-- Data segment follows --

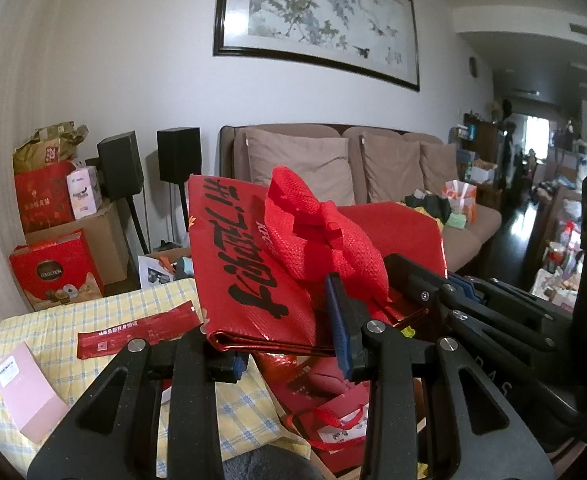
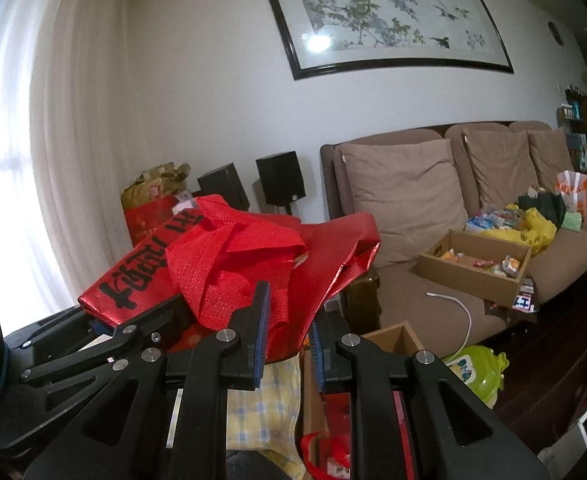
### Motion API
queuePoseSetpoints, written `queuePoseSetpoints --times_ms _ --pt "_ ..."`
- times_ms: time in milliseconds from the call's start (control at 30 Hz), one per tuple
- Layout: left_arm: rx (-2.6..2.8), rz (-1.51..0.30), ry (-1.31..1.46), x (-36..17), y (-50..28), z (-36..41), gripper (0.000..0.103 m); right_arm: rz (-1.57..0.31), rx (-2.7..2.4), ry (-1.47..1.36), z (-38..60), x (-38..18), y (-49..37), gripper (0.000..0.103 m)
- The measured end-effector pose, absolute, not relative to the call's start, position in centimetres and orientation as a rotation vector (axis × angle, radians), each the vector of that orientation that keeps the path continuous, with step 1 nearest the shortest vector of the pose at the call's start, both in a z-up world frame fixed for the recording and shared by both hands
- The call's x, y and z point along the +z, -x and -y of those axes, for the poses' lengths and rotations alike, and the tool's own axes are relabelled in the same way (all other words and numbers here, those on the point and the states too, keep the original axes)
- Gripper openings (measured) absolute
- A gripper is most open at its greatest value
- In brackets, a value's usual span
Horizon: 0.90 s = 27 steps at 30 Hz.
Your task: Organize objects
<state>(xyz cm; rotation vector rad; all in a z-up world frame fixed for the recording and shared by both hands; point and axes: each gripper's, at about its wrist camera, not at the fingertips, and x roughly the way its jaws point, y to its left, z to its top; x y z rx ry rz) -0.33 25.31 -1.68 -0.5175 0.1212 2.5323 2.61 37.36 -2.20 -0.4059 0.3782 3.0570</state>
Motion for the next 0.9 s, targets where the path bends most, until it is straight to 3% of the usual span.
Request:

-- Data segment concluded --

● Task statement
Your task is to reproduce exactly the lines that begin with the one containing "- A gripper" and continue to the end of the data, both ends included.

● Solved exercise
- A gripper is most open at its greatest value
- In brackets, a value's usual span
Horizon: 0.90 s = 27 steps at 30 Hz.
Your task: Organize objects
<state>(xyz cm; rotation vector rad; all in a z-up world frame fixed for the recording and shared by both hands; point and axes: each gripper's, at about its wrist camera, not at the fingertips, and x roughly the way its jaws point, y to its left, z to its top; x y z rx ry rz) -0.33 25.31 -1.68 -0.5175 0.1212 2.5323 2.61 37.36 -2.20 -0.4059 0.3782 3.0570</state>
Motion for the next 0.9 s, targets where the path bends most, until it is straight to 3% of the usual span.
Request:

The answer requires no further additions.